- PROBLEM TO SOLVE: A complete, word-for-word restatement of the entries is needed.
== DATA
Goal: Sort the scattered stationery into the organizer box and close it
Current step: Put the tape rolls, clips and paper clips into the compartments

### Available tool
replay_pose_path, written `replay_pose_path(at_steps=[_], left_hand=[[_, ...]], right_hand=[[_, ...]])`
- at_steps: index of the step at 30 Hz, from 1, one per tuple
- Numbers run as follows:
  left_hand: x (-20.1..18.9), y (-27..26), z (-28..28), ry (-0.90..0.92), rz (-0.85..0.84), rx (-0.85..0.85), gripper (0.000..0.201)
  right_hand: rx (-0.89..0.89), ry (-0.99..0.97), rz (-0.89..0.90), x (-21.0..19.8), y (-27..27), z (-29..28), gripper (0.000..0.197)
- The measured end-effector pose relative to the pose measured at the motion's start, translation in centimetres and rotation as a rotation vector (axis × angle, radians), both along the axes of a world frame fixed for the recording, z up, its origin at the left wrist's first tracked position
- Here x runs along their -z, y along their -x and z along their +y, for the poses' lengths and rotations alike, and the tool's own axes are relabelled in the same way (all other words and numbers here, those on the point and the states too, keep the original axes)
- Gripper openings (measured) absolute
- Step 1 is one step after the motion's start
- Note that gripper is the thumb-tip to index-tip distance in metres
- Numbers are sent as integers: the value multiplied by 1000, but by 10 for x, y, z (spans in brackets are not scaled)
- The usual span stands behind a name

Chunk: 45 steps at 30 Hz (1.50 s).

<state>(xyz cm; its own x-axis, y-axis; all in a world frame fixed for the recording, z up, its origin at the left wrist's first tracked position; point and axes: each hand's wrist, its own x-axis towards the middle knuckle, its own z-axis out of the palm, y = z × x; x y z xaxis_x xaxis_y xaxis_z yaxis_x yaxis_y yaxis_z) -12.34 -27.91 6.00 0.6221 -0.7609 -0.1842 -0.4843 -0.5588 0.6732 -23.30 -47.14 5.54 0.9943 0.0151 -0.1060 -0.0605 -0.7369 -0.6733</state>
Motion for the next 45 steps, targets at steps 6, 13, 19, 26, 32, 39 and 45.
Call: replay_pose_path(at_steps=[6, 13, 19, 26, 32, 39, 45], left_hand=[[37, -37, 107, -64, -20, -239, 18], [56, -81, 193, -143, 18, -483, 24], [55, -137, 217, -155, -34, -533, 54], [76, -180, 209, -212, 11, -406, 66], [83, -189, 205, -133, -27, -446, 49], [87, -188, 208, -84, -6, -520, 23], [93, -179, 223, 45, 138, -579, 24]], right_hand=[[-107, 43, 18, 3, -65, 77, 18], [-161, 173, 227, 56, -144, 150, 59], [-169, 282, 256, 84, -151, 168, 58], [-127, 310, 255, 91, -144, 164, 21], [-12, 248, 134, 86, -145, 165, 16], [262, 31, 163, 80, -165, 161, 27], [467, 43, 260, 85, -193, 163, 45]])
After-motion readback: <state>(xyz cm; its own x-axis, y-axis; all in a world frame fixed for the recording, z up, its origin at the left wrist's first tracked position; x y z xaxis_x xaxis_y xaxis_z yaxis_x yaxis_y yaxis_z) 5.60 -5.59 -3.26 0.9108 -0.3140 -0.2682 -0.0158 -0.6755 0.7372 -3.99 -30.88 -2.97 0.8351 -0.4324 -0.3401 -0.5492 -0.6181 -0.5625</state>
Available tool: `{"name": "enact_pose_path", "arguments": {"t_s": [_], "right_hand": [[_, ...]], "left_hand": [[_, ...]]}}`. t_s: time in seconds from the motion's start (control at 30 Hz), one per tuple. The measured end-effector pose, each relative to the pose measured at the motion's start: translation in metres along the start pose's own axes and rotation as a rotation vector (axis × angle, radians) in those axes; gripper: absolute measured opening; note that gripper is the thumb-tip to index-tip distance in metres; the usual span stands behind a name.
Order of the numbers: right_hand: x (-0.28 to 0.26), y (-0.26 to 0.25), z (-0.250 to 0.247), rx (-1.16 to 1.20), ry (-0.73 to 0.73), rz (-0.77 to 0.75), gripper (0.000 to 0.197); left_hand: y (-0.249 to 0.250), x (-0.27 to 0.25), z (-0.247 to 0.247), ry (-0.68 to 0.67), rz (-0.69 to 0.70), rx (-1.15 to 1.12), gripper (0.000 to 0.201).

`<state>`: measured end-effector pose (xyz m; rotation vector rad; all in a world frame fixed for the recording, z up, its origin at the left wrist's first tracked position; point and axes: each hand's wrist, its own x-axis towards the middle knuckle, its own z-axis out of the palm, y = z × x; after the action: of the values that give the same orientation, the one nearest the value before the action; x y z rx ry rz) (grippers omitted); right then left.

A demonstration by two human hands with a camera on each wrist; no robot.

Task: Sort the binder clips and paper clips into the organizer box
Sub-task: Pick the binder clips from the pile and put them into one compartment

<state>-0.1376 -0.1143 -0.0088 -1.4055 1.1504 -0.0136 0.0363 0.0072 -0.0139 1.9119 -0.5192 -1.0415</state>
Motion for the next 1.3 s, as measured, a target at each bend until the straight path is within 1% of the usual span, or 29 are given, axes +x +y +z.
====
- PROBLEM SOLUTION:
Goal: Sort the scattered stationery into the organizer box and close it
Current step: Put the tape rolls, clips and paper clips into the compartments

### Available tool
replay_pose_path, written `replay_pose_path(at_steps=[_], left_hand=[[_, ...]], right_hand=[[_, ...]])`
- at_steps: index of the step at 30 Hz, from 1, one per tuple
- Numbers run as follows:
  left_hand: x (-20.1..18.9), y (-27..26), z (-28..28), ry (-0.90..0.92), rz (-0.85..0.84), rx (-0.85..0.85), gripper (0.000..0.201)
  right_hand: rx (-0.89..0.89), ry (-0.99..0.97), rz (-0.89..0.90), x (-21.0..19.8), y (-27..27), z (-29..28), gripper (0.000..0.197)
- The measured end-effector pose relative to the pose measured at the motion's start, translation in centimetres and rotation as a rotation vector (axis × angle, radians), both along the axes of a world frame fixed for the recording, z up, its origin at the left wrist's first tracked position
- Here x runs along their -z, y along their -x and z along their +y, for the poses' lengths and rotations alike, and the tool's own axes are relabelled in the same way (all other words and numbers here, those on the point and the states too, keep the original axes)
- Gripper openings (measured) absolute
- Step 1 is one step after the motion's start
- Note that gripper is the thumb-tip to index-tip distance in metres
- Numbers are sent as integers: the value multiplied by 1000, but by 10 for x, y, z (spans in brackets are not scaled)
- The usual span stands behind a name

Chunk: 45 steps at 30 Hz (1.50 s).

<state>(xyz cm; its own x-axis, y-axis; all in a world frame fixed for the recording, z up, its origin at the left wrist's first tracked position; point and axes: each hand's wrist, its own x-axis towards the middle knuckle, its own z-axis out of the palm, y = z × x; x y z xaxis_x xaxis_y xaxis_z yaxis_x yaxis_y yaxis_z) -12.34 -27.91 6.00 0.6221 -0.7609 -0.1842 -0.4843 -0.5588 0.6732 -23.30 -47.14 5.54 0.9943 0.0151 -0.1060 -0.0605 -0.7369 -0.6733</state>
Motion for the next 45 steps, targets at steps 6, 13, 19, 26, 32, 39 and 45.
Call: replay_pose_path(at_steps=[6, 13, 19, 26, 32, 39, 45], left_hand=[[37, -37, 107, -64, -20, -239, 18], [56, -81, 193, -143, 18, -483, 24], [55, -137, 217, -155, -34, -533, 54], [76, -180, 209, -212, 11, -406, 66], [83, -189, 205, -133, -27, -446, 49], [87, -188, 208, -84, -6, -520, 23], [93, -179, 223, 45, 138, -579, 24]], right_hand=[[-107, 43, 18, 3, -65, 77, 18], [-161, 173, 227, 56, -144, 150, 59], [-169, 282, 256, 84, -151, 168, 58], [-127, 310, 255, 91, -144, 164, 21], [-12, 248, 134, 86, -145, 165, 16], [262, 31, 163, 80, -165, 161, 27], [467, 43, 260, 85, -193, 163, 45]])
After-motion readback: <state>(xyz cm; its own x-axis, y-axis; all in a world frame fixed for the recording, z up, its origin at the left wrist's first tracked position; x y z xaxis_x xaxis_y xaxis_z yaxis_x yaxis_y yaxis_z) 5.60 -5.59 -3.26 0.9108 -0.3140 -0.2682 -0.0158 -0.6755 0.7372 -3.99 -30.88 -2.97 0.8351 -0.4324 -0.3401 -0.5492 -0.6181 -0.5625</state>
Available tool: `{"name": "enact_pose_path", "arguments": {"t_s": [_], "right_hand": [[_, ...]], "left_hand": [[_, ...]]}}`. t_s: time in seconds from the motion's start (control at 30 Hz), one per tuple. The measured end-effector pose, each relative to the pose measured at the motion's start: translation in metres along the start pose's own axes and rotation as a rotation vector (axis × angle, radians) in those axes; gripper: absolute measured opening; note that gripper is the thumb-tip to index-tip distance in metres; the usual span stands behind a name.
Order of the numbers: right_hand: x (-0.28 to 0.26), y (-0.26 to 0.25), z (-0.250 to 0.247), rx (-1.16 to 1.20), ry (-0.73 to 0.73), rz (-0.77 to 0.75), gripper (0.000 to 0.197); left_hand: y (-0.249 to 0.250), x (-0.27 to 0.25), z (-0.247 to 0.247), ry (-0.68 to 0.67), rz (-0.69 to 0.70), rx (-1.15 to 1.12), gripper (0.000 to 0.201).

`<state>`: measured end-effector pose (xyz m; rotation vector rad; all in a world frame fixed for the recording, z up, its origin at the left wrist's first tracked position; point and axes: each hand's wrist, its own x-axis towards the middle knuckle, its own z-axis out of the palm, y = z × x; after the action: of the values that give the same orientation, the one nearest the value before the action; x y z rx ry rz) (grippers omitted); right then left.

A demonstration by two human hands with a camera on each wrist; no robot.

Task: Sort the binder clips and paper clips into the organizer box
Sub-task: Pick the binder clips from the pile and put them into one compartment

<state>-0.1376 -0.1143 -0.0088 -1.4055 1.1504 -0.0136 0.0363 0.0072 -0.0139 1.9119 -0.5192 -1.0415</state>
Motion for the next 1.3 s, as measured, a target at each bend until the straight path is within 1% of the usual span, or 29 are given, axes +x +y +z.

This response is complete, and nothing else is pending.